With consumers steering away from cash in favor of the convenience of credit and debit cards, companies that offer these products are expected to see significant growth over the next few years. As the number of cashless transactions is increasing globally, year over year, MasterCard Inc. (NYSE:MA) is a global payments technology company set to capitalize on this growing trend.

MasterCard is a technology company and payments industry leader. Unlike American Express (NYSE:AXP) or the Discover card (NYSE:DFS), MasterCard Inc. does not issue cards, set cardholder fees, interest rates, or make loans to cardholders. Much like MasterCard's closest competitor Visa Inc. (NYSE:V), the cardholder relationship belongs to the company's network of financial institution clients and is managed by them. MasterCard derives revenues primarily from fees paid by these financial institutions based on payment amounts, transactions that MasterCard processes and other services that MasterCard provides.

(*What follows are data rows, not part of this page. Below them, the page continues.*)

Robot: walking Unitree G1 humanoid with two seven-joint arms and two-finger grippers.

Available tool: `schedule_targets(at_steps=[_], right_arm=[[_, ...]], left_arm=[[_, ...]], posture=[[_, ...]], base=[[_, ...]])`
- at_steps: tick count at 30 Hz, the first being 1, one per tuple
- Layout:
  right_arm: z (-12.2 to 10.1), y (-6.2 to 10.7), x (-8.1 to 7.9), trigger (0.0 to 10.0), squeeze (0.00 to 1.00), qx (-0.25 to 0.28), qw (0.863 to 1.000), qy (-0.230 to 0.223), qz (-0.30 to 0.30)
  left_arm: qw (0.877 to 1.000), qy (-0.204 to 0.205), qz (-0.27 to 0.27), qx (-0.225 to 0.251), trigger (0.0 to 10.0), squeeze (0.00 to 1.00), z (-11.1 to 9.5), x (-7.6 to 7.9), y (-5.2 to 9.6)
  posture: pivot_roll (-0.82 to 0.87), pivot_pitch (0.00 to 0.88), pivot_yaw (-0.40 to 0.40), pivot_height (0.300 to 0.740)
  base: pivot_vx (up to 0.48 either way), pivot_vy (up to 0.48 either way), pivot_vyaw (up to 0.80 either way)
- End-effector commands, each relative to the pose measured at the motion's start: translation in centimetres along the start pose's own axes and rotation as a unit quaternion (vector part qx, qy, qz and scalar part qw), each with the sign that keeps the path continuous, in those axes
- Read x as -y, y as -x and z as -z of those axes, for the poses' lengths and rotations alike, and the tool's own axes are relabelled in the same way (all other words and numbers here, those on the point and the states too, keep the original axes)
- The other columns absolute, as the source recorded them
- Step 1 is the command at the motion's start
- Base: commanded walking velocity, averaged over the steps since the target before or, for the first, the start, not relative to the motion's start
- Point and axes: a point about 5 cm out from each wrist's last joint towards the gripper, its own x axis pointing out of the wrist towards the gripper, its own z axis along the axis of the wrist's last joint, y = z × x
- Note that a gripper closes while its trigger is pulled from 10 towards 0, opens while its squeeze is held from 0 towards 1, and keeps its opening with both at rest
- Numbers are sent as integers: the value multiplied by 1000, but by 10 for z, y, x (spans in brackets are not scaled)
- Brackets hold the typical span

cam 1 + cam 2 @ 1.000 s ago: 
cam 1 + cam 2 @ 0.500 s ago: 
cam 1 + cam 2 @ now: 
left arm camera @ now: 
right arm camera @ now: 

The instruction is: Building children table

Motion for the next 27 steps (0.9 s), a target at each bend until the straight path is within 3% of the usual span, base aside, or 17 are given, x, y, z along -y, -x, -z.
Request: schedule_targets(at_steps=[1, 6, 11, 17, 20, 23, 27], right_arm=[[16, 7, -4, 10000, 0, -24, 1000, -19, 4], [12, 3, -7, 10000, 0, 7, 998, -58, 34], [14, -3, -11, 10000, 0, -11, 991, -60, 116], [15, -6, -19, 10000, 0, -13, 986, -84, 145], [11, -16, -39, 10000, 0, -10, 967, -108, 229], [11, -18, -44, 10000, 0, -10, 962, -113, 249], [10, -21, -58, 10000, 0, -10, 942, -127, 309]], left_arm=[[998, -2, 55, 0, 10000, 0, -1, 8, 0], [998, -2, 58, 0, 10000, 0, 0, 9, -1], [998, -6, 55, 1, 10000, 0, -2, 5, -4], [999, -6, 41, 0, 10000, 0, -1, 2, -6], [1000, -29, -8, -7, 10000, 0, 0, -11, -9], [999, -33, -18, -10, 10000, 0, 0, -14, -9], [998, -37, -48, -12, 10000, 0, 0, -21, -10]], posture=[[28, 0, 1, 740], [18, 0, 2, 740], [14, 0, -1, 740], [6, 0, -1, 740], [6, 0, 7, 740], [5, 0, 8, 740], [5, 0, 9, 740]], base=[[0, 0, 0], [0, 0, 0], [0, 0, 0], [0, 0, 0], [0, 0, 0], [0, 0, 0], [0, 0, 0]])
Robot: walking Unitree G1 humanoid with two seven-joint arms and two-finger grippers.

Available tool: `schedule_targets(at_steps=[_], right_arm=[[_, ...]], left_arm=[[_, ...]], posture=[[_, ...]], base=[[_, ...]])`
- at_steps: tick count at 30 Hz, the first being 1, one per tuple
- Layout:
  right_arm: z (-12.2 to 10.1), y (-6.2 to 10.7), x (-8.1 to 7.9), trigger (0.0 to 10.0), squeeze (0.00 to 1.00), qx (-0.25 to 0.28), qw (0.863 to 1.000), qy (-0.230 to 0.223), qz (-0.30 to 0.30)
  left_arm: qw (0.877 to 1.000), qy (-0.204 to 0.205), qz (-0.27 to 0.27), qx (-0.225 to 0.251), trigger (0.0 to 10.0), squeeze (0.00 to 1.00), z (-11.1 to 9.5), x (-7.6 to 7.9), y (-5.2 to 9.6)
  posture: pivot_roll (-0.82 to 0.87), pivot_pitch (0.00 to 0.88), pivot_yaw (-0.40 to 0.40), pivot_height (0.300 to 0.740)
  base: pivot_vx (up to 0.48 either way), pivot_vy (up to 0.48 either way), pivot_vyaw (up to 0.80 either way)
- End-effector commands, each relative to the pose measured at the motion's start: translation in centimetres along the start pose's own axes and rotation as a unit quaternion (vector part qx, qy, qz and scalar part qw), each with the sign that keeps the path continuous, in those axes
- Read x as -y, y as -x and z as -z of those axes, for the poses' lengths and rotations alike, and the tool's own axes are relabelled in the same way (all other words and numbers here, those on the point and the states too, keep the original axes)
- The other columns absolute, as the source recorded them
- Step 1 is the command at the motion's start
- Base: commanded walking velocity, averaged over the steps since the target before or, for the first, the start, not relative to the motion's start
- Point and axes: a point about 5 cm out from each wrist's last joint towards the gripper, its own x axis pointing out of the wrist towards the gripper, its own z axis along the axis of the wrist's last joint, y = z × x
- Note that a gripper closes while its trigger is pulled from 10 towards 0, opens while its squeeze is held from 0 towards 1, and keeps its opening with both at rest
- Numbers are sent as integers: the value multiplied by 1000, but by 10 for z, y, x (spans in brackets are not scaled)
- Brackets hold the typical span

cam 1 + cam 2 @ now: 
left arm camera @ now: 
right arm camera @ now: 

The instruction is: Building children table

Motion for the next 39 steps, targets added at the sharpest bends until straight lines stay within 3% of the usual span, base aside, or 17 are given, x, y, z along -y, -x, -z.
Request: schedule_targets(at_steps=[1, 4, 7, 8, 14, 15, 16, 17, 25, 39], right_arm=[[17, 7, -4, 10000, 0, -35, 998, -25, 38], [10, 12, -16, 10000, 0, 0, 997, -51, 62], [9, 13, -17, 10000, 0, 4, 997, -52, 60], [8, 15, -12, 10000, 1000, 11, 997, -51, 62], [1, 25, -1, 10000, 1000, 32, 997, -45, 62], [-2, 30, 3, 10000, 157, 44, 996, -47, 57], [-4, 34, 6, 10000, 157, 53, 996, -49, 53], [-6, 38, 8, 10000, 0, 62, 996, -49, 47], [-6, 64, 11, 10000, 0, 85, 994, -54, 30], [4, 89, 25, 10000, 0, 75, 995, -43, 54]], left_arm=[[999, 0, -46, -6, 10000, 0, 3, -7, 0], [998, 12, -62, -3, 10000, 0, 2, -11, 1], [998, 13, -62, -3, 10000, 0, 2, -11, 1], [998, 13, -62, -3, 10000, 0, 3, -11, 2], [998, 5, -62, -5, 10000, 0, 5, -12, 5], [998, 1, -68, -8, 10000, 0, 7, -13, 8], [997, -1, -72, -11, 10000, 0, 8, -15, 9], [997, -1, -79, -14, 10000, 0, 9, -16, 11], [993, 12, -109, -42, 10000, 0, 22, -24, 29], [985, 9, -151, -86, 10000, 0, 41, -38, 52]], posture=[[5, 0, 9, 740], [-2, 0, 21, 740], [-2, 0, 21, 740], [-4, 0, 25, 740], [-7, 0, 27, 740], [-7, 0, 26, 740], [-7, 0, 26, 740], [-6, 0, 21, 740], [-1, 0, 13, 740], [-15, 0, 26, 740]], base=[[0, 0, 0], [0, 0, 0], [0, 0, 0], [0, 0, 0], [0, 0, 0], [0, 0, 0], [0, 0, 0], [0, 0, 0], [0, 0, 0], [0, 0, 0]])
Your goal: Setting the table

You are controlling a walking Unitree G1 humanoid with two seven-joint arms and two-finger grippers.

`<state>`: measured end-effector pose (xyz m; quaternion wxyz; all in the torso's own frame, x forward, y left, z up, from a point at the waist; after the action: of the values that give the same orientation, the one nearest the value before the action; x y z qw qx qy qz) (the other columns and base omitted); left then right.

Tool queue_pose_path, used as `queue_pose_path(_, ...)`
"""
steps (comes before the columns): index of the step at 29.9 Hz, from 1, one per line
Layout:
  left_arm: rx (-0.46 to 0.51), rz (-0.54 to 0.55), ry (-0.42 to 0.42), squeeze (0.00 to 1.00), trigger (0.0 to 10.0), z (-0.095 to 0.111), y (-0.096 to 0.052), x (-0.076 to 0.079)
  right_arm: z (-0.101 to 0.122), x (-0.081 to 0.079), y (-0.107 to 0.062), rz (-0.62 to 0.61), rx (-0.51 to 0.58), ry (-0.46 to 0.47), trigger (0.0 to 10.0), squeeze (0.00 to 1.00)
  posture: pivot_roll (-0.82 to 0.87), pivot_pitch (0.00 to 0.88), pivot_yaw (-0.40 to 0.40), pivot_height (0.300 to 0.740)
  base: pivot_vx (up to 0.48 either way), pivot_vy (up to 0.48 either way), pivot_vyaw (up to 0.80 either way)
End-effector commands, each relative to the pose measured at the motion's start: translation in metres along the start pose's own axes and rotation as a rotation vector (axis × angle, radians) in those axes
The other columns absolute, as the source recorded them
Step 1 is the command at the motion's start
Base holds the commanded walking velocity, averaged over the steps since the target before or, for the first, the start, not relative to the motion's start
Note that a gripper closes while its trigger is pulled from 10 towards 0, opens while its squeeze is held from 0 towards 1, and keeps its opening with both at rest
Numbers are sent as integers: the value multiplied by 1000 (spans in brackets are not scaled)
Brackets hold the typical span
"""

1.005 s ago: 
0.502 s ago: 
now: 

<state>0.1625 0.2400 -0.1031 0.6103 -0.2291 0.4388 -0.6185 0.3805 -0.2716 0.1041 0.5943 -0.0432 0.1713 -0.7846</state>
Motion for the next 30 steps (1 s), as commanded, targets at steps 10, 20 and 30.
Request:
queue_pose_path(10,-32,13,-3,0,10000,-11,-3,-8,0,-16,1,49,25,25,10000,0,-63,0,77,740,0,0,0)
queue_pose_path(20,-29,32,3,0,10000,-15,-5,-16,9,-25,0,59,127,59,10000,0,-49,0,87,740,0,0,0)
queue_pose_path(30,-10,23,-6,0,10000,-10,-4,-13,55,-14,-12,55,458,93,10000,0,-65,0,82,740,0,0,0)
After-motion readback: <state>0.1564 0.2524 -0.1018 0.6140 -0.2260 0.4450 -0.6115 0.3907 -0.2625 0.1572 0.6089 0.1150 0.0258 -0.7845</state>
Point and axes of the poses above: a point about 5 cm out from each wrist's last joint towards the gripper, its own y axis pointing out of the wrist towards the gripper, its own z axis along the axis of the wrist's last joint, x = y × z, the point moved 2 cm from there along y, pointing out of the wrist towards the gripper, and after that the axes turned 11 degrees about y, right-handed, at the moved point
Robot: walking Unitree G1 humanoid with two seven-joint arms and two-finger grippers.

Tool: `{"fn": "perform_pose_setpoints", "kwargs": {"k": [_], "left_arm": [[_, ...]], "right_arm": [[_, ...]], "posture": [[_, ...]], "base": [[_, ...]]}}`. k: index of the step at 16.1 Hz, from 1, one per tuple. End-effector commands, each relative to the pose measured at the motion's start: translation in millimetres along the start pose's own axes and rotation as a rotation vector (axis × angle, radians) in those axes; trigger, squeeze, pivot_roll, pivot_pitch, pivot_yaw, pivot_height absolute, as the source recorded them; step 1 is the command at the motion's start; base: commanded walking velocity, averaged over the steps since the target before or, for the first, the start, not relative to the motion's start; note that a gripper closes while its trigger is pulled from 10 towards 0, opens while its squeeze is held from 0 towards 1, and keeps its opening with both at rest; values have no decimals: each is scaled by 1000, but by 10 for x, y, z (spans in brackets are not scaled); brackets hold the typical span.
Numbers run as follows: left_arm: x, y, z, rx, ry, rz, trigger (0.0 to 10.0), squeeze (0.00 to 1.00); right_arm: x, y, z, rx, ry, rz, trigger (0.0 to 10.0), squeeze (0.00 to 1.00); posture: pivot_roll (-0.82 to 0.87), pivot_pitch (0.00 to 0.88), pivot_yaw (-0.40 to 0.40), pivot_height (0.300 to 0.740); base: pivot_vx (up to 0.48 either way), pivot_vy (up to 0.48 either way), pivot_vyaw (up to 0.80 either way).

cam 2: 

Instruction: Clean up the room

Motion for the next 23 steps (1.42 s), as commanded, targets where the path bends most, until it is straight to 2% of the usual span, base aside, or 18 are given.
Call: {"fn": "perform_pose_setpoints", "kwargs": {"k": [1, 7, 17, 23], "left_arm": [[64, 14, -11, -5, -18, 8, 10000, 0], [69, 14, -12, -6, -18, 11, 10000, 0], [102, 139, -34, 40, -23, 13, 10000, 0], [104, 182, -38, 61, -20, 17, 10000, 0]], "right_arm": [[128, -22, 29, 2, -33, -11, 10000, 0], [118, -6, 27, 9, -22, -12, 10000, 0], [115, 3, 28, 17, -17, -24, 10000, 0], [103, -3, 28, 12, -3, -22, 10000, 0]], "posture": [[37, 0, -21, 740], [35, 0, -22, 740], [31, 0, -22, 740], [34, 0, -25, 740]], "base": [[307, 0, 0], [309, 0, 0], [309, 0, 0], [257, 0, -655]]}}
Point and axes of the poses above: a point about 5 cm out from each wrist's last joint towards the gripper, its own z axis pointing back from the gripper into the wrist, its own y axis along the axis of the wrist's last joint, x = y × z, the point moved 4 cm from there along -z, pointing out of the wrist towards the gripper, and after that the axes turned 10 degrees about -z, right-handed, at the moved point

Using the analysis below, I will analyze the past four years of MasterCard's performance. I will look at MasterCard's past profitability, debt and capital, and operating efficiency. Based on this information, we will look for strengths and weaknesses in the company's fundamentals. This should give us an understanding of how the company has fared over the past few years and will give us an idea of what to expect in the future.


Profitability is a class of financial metrics used to assess a business' ability to generate earnings compared with expenses and other relevant costs incurred during a specific period of time. In this section, we will look at four tests of profitability. They are: net income, operating cash flow, return on assets and quality of earnings. From these four metrics, we will establish if the company is making money and gauge the quality of the reported profits.

  • Net income 2010 = $1.846 billion
  • Net income 2011 = $1.906 billion
  • Net income 2012 = $2.759 billion
  • Net income 2013 TTM = $2.991 billion

MA Net Income TTM Chart

MA Net Income TTM data by YCharts

Over the past three years MasterCard's net profits have increased from $1.846 billion in 2010, to $2.991 billion in 2013 TTM. This represents a 62.02% increase.

  • Operating income 2010 = $2.752 billion
  • Operating income 2011 = $2.713 billion
  • Operating income 2012 = $3.937 billion
  • Operating income 2013 TTM = $4.298 billion

Operating income is the cash generated from the operations of a company, generally defined as revenue less all operating expenses, but calculated through a series of adjustments to net income.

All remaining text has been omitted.